### Aim of the exercise
Transcribe the entire listing exactly as it appears.

===== Listed records =====

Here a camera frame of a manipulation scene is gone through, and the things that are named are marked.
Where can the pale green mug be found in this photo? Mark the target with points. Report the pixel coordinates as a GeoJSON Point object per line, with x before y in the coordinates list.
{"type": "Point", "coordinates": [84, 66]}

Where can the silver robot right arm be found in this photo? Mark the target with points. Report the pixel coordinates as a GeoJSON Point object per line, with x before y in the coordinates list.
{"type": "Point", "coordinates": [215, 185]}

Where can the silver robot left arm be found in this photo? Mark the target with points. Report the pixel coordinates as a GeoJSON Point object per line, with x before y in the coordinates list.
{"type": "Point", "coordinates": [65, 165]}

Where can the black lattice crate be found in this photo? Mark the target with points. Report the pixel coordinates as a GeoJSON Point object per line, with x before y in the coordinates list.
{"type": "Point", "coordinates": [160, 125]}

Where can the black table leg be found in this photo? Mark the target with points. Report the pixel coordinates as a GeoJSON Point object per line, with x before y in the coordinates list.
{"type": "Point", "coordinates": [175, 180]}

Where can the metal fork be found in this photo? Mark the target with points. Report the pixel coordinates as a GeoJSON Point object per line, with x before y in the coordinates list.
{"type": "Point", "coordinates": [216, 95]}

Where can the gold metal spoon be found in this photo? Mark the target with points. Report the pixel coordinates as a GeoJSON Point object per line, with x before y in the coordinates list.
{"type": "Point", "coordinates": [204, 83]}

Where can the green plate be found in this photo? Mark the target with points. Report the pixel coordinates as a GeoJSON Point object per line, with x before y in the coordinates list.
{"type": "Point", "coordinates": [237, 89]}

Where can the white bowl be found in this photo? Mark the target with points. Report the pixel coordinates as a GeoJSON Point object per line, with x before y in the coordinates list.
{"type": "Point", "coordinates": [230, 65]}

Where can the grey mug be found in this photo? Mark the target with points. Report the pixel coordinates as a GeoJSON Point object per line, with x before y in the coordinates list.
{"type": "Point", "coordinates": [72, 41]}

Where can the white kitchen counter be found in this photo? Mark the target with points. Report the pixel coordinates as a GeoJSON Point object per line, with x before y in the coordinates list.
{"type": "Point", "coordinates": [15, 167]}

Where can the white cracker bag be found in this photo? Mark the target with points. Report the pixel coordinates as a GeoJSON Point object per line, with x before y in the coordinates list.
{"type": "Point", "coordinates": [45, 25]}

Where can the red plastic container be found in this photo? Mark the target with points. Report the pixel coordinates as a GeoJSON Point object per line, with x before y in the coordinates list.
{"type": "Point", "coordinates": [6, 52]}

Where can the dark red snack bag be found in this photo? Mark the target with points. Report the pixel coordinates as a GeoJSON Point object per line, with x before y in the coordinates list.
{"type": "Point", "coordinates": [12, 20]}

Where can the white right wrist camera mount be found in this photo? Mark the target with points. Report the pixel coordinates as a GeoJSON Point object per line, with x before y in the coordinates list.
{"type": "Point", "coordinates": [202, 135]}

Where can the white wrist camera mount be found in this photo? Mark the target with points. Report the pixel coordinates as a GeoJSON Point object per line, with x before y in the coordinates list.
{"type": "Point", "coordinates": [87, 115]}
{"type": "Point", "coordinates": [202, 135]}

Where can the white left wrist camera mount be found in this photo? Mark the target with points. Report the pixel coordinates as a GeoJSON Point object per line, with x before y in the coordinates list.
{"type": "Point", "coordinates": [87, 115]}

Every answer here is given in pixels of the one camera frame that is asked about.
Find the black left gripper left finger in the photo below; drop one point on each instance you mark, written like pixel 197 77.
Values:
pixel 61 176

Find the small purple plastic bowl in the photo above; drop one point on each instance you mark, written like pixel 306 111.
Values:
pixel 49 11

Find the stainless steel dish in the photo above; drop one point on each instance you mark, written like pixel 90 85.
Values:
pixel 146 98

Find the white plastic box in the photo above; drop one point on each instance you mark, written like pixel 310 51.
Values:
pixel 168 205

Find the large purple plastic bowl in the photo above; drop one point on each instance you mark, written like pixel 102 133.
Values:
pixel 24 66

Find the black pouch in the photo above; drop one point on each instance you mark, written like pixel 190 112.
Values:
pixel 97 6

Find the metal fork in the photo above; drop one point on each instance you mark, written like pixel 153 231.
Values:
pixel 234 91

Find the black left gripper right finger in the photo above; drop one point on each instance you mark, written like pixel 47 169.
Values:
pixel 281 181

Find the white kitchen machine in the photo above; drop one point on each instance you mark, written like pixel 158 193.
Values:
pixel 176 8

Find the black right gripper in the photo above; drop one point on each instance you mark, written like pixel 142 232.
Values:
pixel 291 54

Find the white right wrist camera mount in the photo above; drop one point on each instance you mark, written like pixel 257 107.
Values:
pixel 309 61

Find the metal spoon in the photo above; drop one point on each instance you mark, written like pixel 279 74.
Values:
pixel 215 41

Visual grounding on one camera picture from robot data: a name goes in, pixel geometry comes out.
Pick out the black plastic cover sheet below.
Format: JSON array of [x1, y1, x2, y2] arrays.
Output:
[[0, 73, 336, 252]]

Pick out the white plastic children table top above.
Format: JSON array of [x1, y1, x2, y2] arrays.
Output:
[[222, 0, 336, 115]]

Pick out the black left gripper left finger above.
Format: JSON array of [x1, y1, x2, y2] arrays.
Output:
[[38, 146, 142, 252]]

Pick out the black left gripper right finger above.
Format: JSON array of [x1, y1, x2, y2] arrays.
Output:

=====

### Exercise answer
Here a camera frame of a manipulation scene is gone through, and the things that are named are marked.
Where can the pale green mug be found in this photo? Mark the target with points. Report the pixel coordinates as a GeoJSON Point object per line, with x before y in the coordinates list.
{"type": "Point", "coordinates": [84, 66]}

Where can the silver robot right arm be found in this photo? Mark the target with points. Report the pixel coordinates as a GeoJSON Point object per line, with x before y in the coordinates list.
{"type": "Point", "coordinates": [215, 185]}

Where can the silver robot left arm be found in this photo? Mark the target with points. Report the pixel coordinates as a GeoJSON Point object per line, with x before y in the coordinates list.
{"type": "Point", "coordinates": [65, 165]}

Where can the black lattice crate be found in this photo? Mark the target with points. Report the pixel coordinates as a GeoJSON Point object per line, with x before y in the coordinates list.
{"type": "Point", "coordinates": [160, 125]}

Where can the black table leg be found in this photo? Mark the target with points. Report the pixel coordinates as a GeoJSON Point object per line, with x before y in the coordinates list.
{"type": "Point", "coordinates": [175, 180]}

Where can the metal fork be found in this photo? Mark the target with points. Report the pixel coordinates as a GeoJSON Point object per line, with x before y in the coordinates list.
{"type": "Point", "coordinates": [216, 95]}

Where can the gold metal spoon be found in this photo? Mark the target with points. Report the pixel coordinates as a GeoJSON Point object per line, with x before y in the coordinates list.
{"type": "Point", "coordinates": [204, 83]}

Where can the green plate be found in this photo? Mark the target with points. Report the pixel coordinates as a GeoJSON Point object per line, with x before y in the coordinates list.
{"type": "Point", "coordinates": [237, 89]}

Where can the white bowl be found in this photo? Mark the target with points. Report the pixel coordinates as a GeoJSON Point object per line, with x before y in the coordinates list.
{"type": "Point", "coordinates": [230, 65]}

Where can the grey mug be found in this photo? Mark the target with points. Report the pixel coordinates as a GeoJSON Point object per line, with x before y in the coordinates list.
{"type": "Point", "coordinates": [72, 41]}

Where can the white kitchen counter be found in this photo? Mark the target with points. Report the pixel coordinates as a GeoJSON Point object per line, with x before y in the coordinates list.
{"type": "Point", "coordinates": [15, 167]}

Where can the white cracker bag be found in this photo? Mark the target with points. Report the pixel coordinates as a GeoJSON Point object per line, with x before y in the coordinates list.
{"type": "Point", "coordinates": [45, 25]}

Where can the red plastic container be found in this photo? Mark the target with points. Report the pixel coordinates as a GeoJSON Point object per line, with x before y in the coordinates list.
{"type": "Point", "coordinates": [6, 52]}

Where can the dark red snack bag be found in this photo? Mark the target with points. Report the pixel coordinates as a GeoJSON Point object per line, with x before y in the coordinates list.
{"type": "Point", "coordinates": [12, 20]}

Where can the white right wrist camera mount be found in this photo? Mark the target with points. Report the pixel coordinates as a GeoJSON Point object per line, with x before y in the coordinates list.
{"type": "Point", "coordinates": [202, 135]}

Where can the white wrist camera mount be found in this photo? Mark the target with points. Report the pixel coordinates as a GeoJSON Point object per line, with x before y in the coordinates list.
{"type": "Point", "coordinates": [87, 115]}
{"type": "Point", "coordinates": [202, 135]}

Where can the white left wrist camera mount be found in this photo? Mark the target with points. Report the pixel coordinates as a GeoJSON Point object per line, with x before y in the coordinates list.
{"type": "Point", "coordinates": [87, 115]}

Every answer here is given in pixels of the one camera frame that is asked about.
Find the black left gripper left finger in the photo below; drop one point on each instance you mark, written like pixel 197 77.
Values:
pixel 61 176

Find the small purple plastic bowl in the photo above; drop one point on each instance you mark, written like pixel 306 111.
Values:
pixel 49 11

Find the stainless steel dish in the photo above; drop one point on each instance you mark, written like pixel 90 85.
Values:
pixel 146 98

Find the white plastic box in the photo above; drop one point on each instance you mark, written like pixel 310 51.
Values:
pixel 168 205

Find the large purple plastic bowl in the photo above; drop one point on each instance you mark, written like pixel 102 133.
Values:
pixel 24 66

Find the black pouch in the photo above; drop one point on each instance you mark, written like pixel 190 112.
Values:
pixel 97 6

Find the metal fork in the photo above; drop one point on each instance you mark, written like pixel 153 231.
Values:
pixel 234 91

Find the black left gripper right finger in the photo above; drop one point on each instance you mark, written like pixel 47 169.
Values:
pixel 281 181

Find the white kitchen machine in the photo above; drop one point on each instance you mark, written like pixel 158 193.
Values:
pixel 176 8

Find the black right gripper in the photo above; drop one point on each instance you mark, written like pixel 142 232.
Values:
pixel 291 54

Find the white right wrist camera mount in the photo above; drop one point on each instance you mark, written like pixel 257 107.
Values:
pixel 309 61

Find the metal spoon in the photo above; drop one point on each instance you mark, written like pixel 279 74.
Values:
pixel 215 41

Visual grounding on one camera picture from robot data: a name goes in, pixel geometry comes out.
Pick out the black plastic cover sheet below.
Format: JSON array of [x1, y1, x2, y2] arrays.
Output:
[[0, 73, 336, 252]]

Pick out the white plastic children table top above.
Format: JSON array of [x1, y1, x2, y2] arrays.
Output:
[[222, 0, 336, 115]]

Pick out the black left gripper left finger above.
Format: JSON array of [x1, y1, x2, y2] arrays.
Output:
[[38, 146, 142, 252]]

Pick out the black left gripper right finger above.
Format: JSON array of [x1, y1, x2, y2] arrays.
Output:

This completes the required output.